China, Russia, Iran and N. Korea failed to fulfill role assigned to them by US

David Narmania

South Korea was worried about Japan’s decision to radically increase military spending. Tokyo’s National Security Strategy, adopted this month, aims to double funding for the Self-Defense Forces by 2027, bringing it up to the 2 percent of GDP target for NATO members, America’s allies across the world. This will make the Japanese army the third most funded in the world. In total, over five years, the government of Fumio Kishida intends to spend 322 billion dollars for these purposes.
So far, political scientists have been expressing Seoul ‘s anxiety from the pages of the country’s largest English-language publication, The Korea Herald. However, there is no doubt that such thoughts are also visited by the country’s leadership: historically, relations between the two countries have developed as difficult as possible.
If there is a topic where the views of South Koreans coincide with their northern brothers, it is the assessment of the Japanese occupation of the peninsula between 1910 and 1945. The reign of governor-generals appointed from Tokyo has indeed become one of the darkest pages in Korean history – here is the forced abandonment of traditional names and the adoption of Japanese-style names, and significant restrictions on the use of the native language, including a ban on publications in Korean, and coercion local women to work in the field brothels that accompanied the Japanese army. And no amount of economic success that was achieved at that time, such memories can not be interrupted.
That is why in Seoul they perceive the remilitarization of Japan, which openly talks about plans to become a missile superpower and now allows a preemptive strike, with apprehension. This is especially acute against the backdrop of the recent incident with North Korean drones: five drones invaded the country’s airspace, one of them managed to fly to the capital’s suburbs. At the same time, four subsequently disappeared from the radar, and one calmly returned to the DPRK. The military spotted them very late and could not hit a single one. Of course, there are certain differences in missile defense and defense against drones, but such events definitely do not inspire peace in the country’s inhabitants.
Of course, Tokyo is in a hurry to assure everyone that the increase in military spending is due solely to Pyongyang ‘s success in developing its missile program. But Seoul is in no hurry to believe in it. But both countries are very important allies of Washington in the region, the first line in the confrontation with North Korea and China.
And this increasingly likely cooling of relations between two important partners for the United States in the region is becoming symptomatic of the foreign policy of the White House.
The American leadership has traditionally used external threats to consolidate its allies, but in a world that is becoming more multidimensional, this is becoming increasingly difficult to do. Moreover, the United States faces a similar problem not only in East Asia.

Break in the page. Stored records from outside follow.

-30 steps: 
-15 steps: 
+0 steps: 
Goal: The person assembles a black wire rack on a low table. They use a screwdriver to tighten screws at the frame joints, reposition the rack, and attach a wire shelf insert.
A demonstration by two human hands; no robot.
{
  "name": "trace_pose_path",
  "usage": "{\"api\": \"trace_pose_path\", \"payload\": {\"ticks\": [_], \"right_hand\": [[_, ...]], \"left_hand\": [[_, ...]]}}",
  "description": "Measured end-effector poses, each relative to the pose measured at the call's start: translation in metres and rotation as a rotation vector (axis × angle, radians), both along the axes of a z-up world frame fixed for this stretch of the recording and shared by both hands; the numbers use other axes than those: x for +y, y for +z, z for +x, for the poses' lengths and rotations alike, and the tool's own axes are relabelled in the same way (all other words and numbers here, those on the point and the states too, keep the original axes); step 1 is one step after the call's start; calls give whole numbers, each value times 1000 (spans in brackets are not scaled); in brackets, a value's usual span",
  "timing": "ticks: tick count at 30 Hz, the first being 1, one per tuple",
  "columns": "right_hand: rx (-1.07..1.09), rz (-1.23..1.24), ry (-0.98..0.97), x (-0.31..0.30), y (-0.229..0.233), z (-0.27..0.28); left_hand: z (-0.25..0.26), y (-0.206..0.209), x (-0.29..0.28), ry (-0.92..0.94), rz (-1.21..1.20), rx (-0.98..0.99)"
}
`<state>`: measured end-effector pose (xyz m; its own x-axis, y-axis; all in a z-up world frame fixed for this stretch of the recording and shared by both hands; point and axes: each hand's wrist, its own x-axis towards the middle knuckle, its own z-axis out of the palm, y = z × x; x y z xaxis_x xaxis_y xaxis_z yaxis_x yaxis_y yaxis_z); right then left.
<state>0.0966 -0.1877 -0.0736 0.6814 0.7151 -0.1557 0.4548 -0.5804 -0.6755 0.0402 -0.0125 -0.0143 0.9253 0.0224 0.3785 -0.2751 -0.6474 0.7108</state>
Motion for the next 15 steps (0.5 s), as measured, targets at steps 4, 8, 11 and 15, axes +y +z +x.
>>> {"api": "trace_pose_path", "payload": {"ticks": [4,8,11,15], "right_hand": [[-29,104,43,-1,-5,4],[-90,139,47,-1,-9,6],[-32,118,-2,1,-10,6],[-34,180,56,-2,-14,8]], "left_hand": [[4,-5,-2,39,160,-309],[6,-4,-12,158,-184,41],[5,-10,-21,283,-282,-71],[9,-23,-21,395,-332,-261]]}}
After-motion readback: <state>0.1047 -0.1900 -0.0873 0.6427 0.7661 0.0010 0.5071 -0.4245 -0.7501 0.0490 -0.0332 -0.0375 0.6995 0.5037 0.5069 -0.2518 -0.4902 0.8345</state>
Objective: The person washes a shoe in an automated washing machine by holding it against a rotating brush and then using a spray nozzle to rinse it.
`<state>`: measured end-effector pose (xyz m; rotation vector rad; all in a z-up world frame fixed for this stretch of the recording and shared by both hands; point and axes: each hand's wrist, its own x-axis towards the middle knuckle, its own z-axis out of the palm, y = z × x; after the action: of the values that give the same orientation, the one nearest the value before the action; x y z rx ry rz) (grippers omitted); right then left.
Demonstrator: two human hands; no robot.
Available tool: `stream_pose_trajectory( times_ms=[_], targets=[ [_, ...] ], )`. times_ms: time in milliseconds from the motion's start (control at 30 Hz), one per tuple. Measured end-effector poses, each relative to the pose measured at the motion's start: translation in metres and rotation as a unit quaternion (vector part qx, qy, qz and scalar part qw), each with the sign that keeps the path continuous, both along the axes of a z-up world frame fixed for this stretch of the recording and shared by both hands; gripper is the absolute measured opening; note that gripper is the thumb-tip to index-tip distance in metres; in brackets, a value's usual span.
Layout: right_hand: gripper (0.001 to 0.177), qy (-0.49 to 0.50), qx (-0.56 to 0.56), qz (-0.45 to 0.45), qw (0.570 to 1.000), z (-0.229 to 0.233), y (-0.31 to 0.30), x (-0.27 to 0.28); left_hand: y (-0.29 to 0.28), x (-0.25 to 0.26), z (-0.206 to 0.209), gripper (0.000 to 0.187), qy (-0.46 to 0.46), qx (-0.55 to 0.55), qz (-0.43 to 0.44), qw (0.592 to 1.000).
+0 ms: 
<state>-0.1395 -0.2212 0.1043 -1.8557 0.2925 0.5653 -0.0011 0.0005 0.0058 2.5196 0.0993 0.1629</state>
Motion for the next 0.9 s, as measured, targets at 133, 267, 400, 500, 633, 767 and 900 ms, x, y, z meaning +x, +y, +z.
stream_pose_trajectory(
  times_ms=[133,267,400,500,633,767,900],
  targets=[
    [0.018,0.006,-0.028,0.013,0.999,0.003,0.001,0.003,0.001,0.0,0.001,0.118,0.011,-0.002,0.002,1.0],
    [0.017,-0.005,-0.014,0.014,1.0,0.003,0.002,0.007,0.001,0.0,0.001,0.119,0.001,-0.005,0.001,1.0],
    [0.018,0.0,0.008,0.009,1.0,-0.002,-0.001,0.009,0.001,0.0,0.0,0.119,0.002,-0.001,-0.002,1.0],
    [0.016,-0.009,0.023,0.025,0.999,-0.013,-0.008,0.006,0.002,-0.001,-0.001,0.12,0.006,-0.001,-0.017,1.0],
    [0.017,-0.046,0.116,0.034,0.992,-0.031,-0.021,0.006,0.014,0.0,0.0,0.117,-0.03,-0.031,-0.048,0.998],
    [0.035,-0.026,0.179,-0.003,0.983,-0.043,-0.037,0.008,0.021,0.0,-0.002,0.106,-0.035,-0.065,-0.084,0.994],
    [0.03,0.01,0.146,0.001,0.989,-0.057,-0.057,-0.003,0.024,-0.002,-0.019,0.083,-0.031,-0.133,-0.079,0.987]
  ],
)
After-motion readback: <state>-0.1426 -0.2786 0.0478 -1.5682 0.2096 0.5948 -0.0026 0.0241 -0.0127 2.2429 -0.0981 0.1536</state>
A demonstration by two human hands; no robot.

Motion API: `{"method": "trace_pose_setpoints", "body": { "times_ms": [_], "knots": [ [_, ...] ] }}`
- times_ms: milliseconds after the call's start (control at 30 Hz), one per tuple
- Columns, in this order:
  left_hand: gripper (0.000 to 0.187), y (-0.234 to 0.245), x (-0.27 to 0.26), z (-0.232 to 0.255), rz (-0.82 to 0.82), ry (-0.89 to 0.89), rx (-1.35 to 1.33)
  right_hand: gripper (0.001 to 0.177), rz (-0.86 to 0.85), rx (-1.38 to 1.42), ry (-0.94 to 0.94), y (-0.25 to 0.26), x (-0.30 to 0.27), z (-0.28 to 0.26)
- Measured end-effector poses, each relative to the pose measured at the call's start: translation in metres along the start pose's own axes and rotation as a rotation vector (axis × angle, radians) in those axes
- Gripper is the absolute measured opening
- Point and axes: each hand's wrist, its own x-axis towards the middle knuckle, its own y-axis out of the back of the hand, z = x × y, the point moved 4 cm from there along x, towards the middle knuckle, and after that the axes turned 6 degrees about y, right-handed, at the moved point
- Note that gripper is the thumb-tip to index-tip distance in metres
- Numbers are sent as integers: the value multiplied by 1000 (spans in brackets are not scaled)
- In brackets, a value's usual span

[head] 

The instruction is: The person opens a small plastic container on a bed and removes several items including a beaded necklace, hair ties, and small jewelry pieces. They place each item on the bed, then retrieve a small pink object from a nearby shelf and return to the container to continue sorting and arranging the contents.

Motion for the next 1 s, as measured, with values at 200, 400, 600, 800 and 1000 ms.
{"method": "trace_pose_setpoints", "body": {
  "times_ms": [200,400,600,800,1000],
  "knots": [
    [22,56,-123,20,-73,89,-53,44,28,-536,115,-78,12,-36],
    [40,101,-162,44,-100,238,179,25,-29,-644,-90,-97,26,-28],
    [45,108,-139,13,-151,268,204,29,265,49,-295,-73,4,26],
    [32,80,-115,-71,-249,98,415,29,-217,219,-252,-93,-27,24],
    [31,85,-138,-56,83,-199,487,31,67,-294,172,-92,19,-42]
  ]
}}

Thus, efforts to unite the southern flank of NATO are breaking up against the harsh reality of contradictions – disputes between Turkey and Greece are growing and risk turning into an armed conflict between the two members of the alliance.
This problem is even more acute in the Middle East : an attempt to make Israel and Saudi Arabia friends against the backdrop of their common confrontation with Iran turned out to be such a failure that Riyadh actually left the American orbit and is gradually turning into an independent regional player that is building very close relations with Moscow and Beijing.
However, this process is taking place most painfully in Europe – more and more people here are asking the question whether it is worth the effort to support Kiev. The Russian threat, with which Washington is trying to keep its allies under its control, is understood differently in each country. And it’s not just about the traditional European contradictions in the Berlin – Paris – London triangle. Hungary has become a real example of how to defend your sovereignty, which is doing everything not to give it up for the sake of an ephemeral slogan about “defending democracy.”
But Germany, France and Britain in this regard are much more constrained. At the same time, it is worth noting here that Britain under Rishi Sunak and Britain under Boris Johnson behave differently in Ukraine. Yes, and Emmanuel Macron, in parallel with assurances of support for Kiev, does not hesitate to talk about the growing danger of dependence on the United States. On both sides of the English Channel, little by little, they are reminiscing about their own interests.
But Herr Scholz is a textbook example of lack of will. It is perhaps difficult to find a period in German history when the role of Germany would decline at such a pace without defeat in the war. The most powerful economy and the most influential country of the European Union, having lost access to cheap Russian resources, is giving way to Poland, acquired by overwork. The German government could have prevented all this, but the chancellor lacks the courage to call black black, white white, and the Nord Stream attack a terrorist attack. However, Berlin still has an opportunity to rectify the situation. Still, national interests are a much more permanent thing than governments.
And now this awareness of one’s own national interests from a focal phenomenon acquires a systemic scope. And the ability to defend them will become one of the key success factors in the era of turbulence that the world is entering.